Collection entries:
____

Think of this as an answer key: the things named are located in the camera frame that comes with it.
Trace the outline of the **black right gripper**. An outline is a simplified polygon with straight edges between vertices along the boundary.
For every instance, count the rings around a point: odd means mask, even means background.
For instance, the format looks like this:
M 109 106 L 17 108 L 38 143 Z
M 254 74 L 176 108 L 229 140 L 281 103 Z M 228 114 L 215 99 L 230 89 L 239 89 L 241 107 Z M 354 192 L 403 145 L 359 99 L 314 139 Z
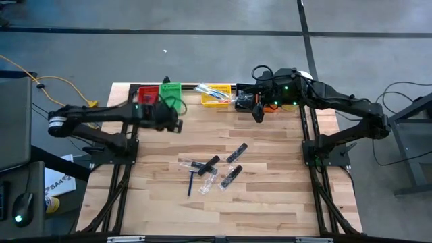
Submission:
M 252 116 L 256 123 L 262 123 L 264 118 L 264 110 L 274 110 L 274 100 L 268 96 L 268 91 L 259 89 L 254 84 L 241 84 L 242 94 L 252 94 L 254 97 L 254 105 Z

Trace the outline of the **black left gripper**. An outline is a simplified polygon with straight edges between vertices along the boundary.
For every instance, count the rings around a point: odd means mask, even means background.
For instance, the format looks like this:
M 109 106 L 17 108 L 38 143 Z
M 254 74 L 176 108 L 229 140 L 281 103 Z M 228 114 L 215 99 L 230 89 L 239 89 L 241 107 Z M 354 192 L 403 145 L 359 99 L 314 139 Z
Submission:
M 182 132 L 183 121 L 178 117 L 177 111 L 169 107 L 165 101 L 159 101 L 146 107 L 144 112 L 144 127 L 156 131 Z

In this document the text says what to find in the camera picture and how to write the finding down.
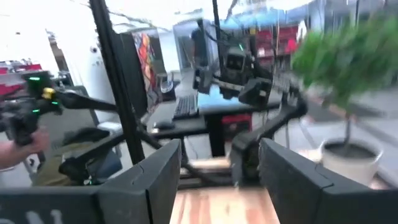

____

## WHAT THE TASK REQUIRES
Where a line in the records above holds the string "this", it counts toward the total; give that total alone.

## OUTPUT OF THE EXERCISE
4